Metamaterial-based strategy to achieve high data transfer speeds
Rapidly emerging technologies, such as high-dimensional quantum communications, large-scale neural networks and high-capacity networks, require large bandwidths and high data transfer speeds. One way to achieve them is by replacing the conventional metallic wires between the components in an electronic system with optical interconnectors, using light instead of electricity to establish channels for data transfer.
Optical interconnections can provide high speeds through mode-division multiplexing (MDM). Due to precisely designed structures called waveguides, light can propagate in specific patterns called ‘modes’. Since multiple modes can propagate in the same medium simultaneously without interfering with each other, they act as separate data channels, increasing the overall data transfer rate of the system.
However, the speed of MDM systems is limited due to the imperfections in the device fabrication that cause the refractive index variations of the waveguides. One way to mitigate the imperfections is to engineer the refractive indices of the waveguides by optimising the structure and composition. However, currently available methods are limited by the choice of materials or the resulting large circuit footprint.

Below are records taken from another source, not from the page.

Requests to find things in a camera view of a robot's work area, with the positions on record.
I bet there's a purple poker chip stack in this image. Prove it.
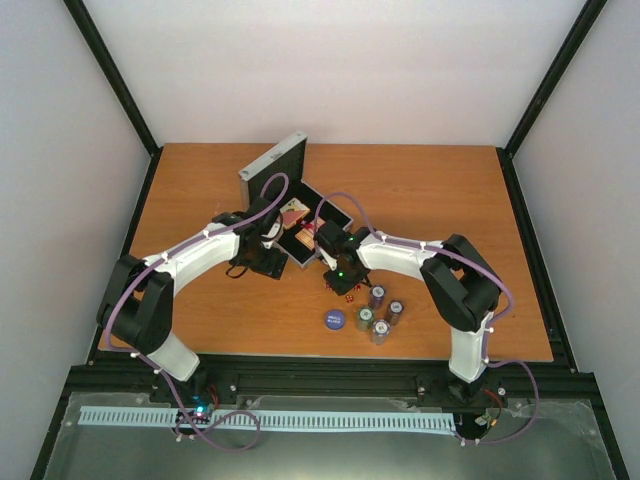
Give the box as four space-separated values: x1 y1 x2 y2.
368 285 387 310

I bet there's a red card deck box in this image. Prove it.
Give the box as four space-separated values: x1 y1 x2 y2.
280 198 310 230
295 218 325 250

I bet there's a green poker chip stack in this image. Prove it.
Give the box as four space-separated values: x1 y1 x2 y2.
356 306 375 332

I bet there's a blue small blind button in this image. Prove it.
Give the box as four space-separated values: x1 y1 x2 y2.
324 309 346 331

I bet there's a brown poker chip stack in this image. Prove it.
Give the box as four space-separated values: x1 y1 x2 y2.
385 300 404 326

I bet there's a grey poker chip stack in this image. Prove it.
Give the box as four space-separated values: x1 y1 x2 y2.
370 319 391 346

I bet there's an aluminium poker case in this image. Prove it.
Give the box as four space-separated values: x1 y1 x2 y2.
239 131 353 269

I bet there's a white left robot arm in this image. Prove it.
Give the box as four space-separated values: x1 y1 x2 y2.
97 211 288 403

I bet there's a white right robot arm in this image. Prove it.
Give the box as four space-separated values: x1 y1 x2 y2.
314 224 504 384

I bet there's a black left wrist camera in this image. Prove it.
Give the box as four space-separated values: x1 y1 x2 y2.
246 197 283 243

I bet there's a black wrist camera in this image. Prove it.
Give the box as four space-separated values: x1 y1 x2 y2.
246 197 283 243
314 220 347 257

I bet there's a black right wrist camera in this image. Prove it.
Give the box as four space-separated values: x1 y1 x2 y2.
314 220 347 257

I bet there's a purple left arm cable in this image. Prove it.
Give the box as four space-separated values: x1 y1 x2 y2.
103 171 291 452

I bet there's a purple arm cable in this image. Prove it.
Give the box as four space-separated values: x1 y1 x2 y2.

Now, a research team from Shanghai Jiao Tong University in China has developed a technique for coupling (or combining) different light modes. As reported in Advanced Photonics, the researchers employed this technique in an MDM system, achieving high data rates. The researchers developed an innovative design for a light-mode coupler, a structure that can manipulate a specific light mode travelling in a nearby bus waveguide, such as a nanowire carrying the total multi-mode signal. The coupler can inject a desired light mode into the bus waveguide or extract one from it, sending it towards a different path.
The refractive index was tailored so that it interacted strongly with the desired light mode in a range of coupling regions in the presence of fabrication errors, thus realising a high coupling coefficient. This was achieved by leveraging a gradient-index metamaterial (GIM) along the direction of propagation of light. This facilitated the efficient transition of individual light modes to and from the nanowire bus by mitigating the parameter variations of the waveguides.

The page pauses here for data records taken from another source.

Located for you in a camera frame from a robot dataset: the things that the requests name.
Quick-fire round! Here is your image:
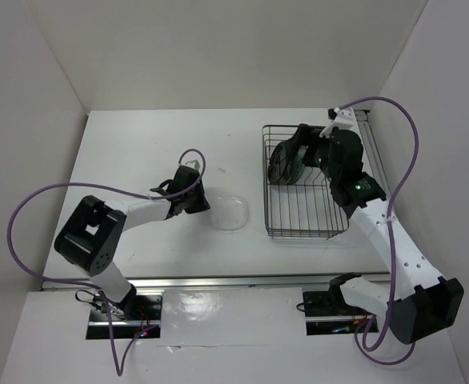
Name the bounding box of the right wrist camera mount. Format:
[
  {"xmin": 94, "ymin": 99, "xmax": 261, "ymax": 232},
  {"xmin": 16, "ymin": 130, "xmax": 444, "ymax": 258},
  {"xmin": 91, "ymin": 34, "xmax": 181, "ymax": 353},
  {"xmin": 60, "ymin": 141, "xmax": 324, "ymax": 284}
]
[{"xmin": 319, "ymin": 107, "xmax": 356, "ymax": 138}]

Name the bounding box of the blue patterned round plate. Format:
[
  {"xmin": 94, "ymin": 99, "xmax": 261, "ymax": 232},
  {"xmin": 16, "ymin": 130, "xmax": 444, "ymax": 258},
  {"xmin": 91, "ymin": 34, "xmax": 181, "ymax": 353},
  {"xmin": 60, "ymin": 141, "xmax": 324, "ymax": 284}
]
[{"xmin": 289, "ymin": 146, "xmax": 307, "ymax": 184}]

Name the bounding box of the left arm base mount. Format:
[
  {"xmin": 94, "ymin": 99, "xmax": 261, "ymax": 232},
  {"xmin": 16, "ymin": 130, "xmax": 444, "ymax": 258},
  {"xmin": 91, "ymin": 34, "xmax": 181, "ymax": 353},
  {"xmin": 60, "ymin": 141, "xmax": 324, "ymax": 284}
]
[{"xmin": 74, "ymin": 290, "xmax": 162, "ymax": 340}]

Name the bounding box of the black round plate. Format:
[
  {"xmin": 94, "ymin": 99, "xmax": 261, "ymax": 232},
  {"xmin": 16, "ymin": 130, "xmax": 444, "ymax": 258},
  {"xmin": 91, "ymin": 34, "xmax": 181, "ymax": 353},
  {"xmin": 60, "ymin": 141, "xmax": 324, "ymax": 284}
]
[{"xmin": 267, "ymin": 142, "xmax": 289, "ymax": 185}]

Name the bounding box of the right side aluminium rail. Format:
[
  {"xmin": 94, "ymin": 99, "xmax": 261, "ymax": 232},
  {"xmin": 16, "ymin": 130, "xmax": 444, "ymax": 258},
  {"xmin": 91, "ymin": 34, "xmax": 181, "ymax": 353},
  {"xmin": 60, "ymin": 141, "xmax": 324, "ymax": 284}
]
[{"xmin": 355, "ymin": 110, "xmax": 391, "ymax": 197}]

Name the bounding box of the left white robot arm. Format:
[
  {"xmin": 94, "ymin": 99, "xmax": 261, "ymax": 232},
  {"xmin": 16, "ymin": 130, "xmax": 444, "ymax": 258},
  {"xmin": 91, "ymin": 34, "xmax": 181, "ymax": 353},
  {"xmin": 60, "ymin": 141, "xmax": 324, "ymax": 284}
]
[{"xmin": 54, "ymin": 165, "xmax": 210, "ymax": 319}]

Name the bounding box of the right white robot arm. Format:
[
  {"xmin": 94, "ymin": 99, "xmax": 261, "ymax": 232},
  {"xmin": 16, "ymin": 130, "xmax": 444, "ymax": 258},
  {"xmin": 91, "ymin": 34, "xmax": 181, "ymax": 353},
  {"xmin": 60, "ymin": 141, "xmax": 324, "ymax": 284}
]
[{"xmin": 268, "ymin": 124, "xmax": 464, "ymax": 345}]

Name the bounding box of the clear glass square plate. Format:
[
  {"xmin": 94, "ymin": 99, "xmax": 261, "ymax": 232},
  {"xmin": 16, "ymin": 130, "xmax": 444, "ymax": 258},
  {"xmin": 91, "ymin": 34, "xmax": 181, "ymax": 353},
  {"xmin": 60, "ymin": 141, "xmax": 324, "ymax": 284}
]
[{"xmin": 210, "ymin": 195, "xmax": 249, "ymax": 232}]

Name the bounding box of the grey wire dish rack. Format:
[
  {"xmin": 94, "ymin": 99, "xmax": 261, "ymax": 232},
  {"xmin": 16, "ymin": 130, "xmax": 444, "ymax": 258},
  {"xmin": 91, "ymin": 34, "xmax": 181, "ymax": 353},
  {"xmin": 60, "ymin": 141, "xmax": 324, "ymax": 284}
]
[{"xmin": 262, "ymin": 125, "xmax": 349, "ymax": 240}]

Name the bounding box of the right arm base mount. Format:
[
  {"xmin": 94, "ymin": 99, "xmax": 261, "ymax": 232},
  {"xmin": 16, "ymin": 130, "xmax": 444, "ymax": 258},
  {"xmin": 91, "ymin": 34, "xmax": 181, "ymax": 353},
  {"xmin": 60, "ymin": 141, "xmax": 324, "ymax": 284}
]
[{"xmin": 295, "ymin": 288, "xmax": 372, "ymax": 336}]

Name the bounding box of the aluminium rail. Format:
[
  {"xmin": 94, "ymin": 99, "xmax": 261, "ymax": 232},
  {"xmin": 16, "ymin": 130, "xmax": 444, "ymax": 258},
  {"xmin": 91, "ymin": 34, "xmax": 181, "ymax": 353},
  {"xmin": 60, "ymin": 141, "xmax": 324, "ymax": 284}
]
[
  {"xmin": 41, "ymin": 272, "xmax": 391, "ymax": 292},
  {"xmin": 355, "ymin": 110, "xmax": 391, "ymax": 197}
]

By cascading multiple couplers, the researchers created a 16-channel MDM communication system that supported 16 different light modes simultaneously. A data transfer experiment saw the researchers achieve a data transfer rate of 2.162 Tbit/s. The system was also fabricated using methods that are compatible in semiconductor device fabrication, such as electron beam lithography, plasma etching and chemical vapour disposition.
The proposed coupling strategy using a GIM structure could provide a boost in data rates, especially in fields where large-scale parallel data transmissions and computations are common. This could lead to developments in hardware acceleration, large-scale neural networks and quantum communications.